▶ Work to be completed: The lines below, beginning at the one that contains "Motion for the" and ending at the last, are to be retyped exactly.

────────────────────

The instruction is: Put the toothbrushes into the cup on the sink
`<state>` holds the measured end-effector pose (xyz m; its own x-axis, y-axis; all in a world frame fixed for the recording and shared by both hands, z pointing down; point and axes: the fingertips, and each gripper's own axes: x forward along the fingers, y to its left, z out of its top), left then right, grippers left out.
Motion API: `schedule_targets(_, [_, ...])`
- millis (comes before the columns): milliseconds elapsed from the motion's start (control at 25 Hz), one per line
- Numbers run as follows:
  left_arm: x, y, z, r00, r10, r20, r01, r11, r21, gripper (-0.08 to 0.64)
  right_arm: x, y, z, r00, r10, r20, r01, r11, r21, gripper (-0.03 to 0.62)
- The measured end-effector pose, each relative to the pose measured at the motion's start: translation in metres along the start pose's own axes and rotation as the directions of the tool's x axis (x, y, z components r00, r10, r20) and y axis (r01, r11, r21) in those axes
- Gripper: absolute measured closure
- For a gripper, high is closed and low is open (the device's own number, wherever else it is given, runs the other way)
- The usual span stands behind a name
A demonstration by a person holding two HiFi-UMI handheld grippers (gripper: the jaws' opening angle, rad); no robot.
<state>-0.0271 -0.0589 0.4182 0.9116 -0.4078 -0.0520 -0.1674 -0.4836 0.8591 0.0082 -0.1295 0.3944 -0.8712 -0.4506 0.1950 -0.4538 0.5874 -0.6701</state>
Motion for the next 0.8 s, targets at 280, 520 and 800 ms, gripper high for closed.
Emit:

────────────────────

▶ Solution for this problem:
Motion for the next 0.8 s, targets at 280, 520 and 800 ms, gripper high for closed.
Emit:

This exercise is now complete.